Would it have been nobler for middle-class citizens to openly suffer the slings and arrows of new taxation, necessitated by my federal overhaul of America’s health care system, or better that we disguise our new taxes as “penalties and mandates” instead?
There is a cost for expanding coverage to those without health insurance — a cost for mandating that private insurers cover pre-existing conditions and offer many other goodies that we politicians like to promise voters.
Only a naif would think that a 2,700-page law would not require new taxes to pay for it!
But the middle class does not understand what is best for them. And so we were forced to conceal and contort many complexities that would only frighten them and weaken their favor!
To get my health care bill passed by Congress two years ago — to win support from fence-sitting politicians — we had to avoid all mention of taxes on the middle class. We had to use the term “penalty” to conceal these taxes.
One way to create revenue without calling it a tax was to create an individual mandate. It would force able-bodied citizens who do not have health insurance to either buy it or pay a “penalty.”
Our plan worked at first. By the skin of our teeth, we passed our bill into law! How clever we thought we were at the time. Now our cleverness cuts deep like a bare bodkin!
Twenty-six states and the National Federation of Independent Business have challenged our law’s individual mandate. They say it is not a tax, but a federal mandate that far exceeds the limited and enumerated powers of Congress under the Constitution.
Regrettably, their challenge made it all the way to the Supreme Court. We had to reverse course. We had to proclaim to all that our individual mandate, and its associated penalties, is really just a tax!
Had we created a tax in the beginning, rather than an individual mandate, the seas would be smooth, the skies without clouds — and we would not have found our solicitors standing before the highest court in the land.
Why? Because the Supreme Court agrees that the government is allowed, under the Constitution, to create a national health insurance program. We already have Medicare and Medicaid.
The Supreme Court agrees that the Constitution gives the federal government the right to levy new taxes to pay for such a program.

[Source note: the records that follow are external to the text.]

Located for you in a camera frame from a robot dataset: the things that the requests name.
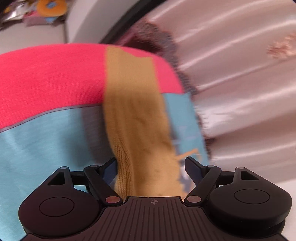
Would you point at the teal grey printed bedsheet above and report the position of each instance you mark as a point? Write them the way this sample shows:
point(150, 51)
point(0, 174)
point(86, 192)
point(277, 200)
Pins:
point(51, 116)

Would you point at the orange plush toy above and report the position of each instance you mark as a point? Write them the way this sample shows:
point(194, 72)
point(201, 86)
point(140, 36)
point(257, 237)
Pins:
point(51, 8)

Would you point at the pink satin curtain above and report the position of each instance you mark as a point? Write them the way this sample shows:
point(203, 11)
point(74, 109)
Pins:
point(237, 60)

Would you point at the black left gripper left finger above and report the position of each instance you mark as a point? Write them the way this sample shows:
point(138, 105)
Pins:
point(87, 187)

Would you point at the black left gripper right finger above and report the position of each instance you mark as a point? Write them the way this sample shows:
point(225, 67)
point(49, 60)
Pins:
point(213, 186)

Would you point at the mustard cable-knit sweater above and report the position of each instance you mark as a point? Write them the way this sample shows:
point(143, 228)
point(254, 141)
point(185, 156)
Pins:
point(137, 125)

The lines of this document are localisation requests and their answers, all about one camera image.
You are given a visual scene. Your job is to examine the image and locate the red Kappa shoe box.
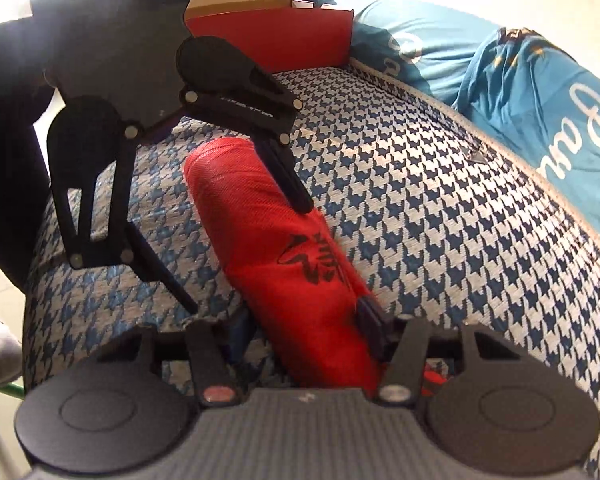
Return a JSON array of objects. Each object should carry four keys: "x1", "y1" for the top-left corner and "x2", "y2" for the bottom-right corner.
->
[{"x1": 184, "y1": 0, "x2": 353, "y2": 73}]

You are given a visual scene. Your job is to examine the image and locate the red non-woven shopping bag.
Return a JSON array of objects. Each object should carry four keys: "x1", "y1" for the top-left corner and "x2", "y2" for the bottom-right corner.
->
[{"x1": 184, "y1": 138, "x2": 385, "y2": 393}]

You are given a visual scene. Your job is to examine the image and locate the blue printed quilt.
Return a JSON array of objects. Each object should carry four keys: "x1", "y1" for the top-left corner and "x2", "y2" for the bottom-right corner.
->
[{"x1": 306, "y1": 0, "x2": 600, "y2": 234}]

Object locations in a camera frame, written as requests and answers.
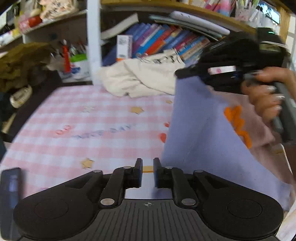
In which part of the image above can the purple and pink sweater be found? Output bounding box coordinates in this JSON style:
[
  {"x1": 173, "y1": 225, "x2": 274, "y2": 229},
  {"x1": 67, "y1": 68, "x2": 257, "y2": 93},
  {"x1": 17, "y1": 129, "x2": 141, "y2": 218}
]
[{"x1": 161, "y1": 77, "x2": 295, "y2": 210}]

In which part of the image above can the cream canvas bag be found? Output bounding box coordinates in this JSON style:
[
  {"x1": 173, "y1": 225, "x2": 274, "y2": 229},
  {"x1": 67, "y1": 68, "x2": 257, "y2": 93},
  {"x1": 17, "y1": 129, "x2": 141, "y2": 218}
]
[{"x1": 98, "y1": 49, "x2": 185, "y2": 98}]

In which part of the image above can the row of colourful books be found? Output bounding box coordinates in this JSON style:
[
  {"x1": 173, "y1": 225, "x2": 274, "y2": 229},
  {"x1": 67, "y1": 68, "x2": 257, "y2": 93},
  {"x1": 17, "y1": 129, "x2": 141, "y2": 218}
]
[{"x1": 102, "y1": 23, "x2": 211, "y2": 66}]

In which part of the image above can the white shelf post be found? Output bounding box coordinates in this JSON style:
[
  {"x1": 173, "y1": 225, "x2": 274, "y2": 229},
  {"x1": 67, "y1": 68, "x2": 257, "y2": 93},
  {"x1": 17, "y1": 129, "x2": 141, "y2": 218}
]
[{"x1": 87, "y1": 0, "x2": 102, "y2": 85}]

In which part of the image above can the white green lidded jar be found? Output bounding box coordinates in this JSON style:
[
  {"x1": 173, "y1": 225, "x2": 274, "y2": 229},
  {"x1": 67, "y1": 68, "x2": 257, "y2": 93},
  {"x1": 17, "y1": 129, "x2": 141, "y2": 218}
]
[{"x1": 70, "y1": 53, "x2": 89, "y2": 80}]

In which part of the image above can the black smartphone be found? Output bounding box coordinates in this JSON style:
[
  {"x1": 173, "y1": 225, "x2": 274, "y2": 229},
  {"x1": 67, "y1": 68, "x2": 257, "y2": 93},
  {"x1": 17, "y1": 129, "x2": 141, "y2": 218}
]
[{"x1": 1, "y1": 168, "x2": 23, "y2": 240}]

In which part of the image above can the pink checked table mat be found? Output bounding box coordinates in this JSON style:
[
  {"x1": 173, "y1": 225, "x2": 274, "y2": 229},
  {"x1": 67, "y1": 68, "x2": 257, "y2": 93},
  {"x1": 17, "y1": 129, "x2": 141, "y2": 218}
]
[{"x1": 1, "y1": 85, "x2": 174, "y2": 196}]

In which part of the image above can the olive green garment pile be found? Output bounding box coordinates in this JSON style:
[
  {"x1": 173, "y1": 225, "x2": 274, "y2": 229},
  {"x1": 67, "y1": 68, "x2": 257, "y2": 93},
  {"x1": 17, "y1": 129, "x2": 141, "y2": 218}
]
[{"x1": 0, "y1": 42, "x2": 53, "y2": 93}]

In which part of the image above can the red bottle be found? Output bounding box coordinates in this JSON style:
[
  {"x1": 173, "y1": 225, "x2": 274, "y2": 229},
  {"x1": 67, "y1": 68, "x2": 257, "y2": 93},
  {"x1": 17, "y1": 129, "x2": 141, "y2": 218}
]
[{"x1": 62, "y1": 40, "x2": 71, "y2": 73}]

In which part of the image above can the person's right hand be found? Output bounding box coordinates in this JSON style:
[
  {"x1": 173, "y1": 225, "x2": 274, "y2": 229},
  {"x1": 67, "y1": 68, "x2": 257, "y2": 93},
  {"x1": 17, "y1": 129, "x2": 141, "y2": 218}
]
[{"x1": 241, "y1": 67, "x2": 295, "y2": 124}]

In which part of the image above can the white flat keyboard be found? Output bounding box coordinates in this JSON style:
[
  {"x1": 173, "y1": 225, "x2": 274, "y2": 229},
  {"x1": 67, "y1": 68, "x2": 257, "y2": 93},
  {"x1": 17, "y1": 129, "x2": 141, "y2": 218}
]
[{"x1": 170, "y1": 11, "x2": 230, "y2": 35}]

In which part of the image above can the white usmile box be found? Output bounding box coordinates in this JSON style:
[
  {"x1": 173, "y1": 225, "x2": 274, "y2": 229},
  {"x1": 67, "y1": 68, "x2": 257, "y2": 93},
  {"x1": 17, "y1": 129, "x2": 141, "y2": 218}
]
[{"x1": 116, "y1": 35, "x2": 132, "y2": 61}]

How we tried to convince the justices that our individual mandate is indeed a tax — that our individual mandate is a necessary requirement unique to health care, since everyone will need health care sooner or later. How we tried to convince them it is therefore constitutional!
But the conservative justices did not bite. They said that if the federal government can make private individuals buy health insurance, what can’t it make them buy? Broccoli? Cellphones?
The writing appears to be on the wall. The Supreme Court may cut, with a bare bodkin, my entire plan, the crown jewel of my presidency!
My woe is great, my heart heavy.
A health plan, a health plan, my kingdom for a health plan!
Tom Purcell is a freelance writer is also a humor columnist.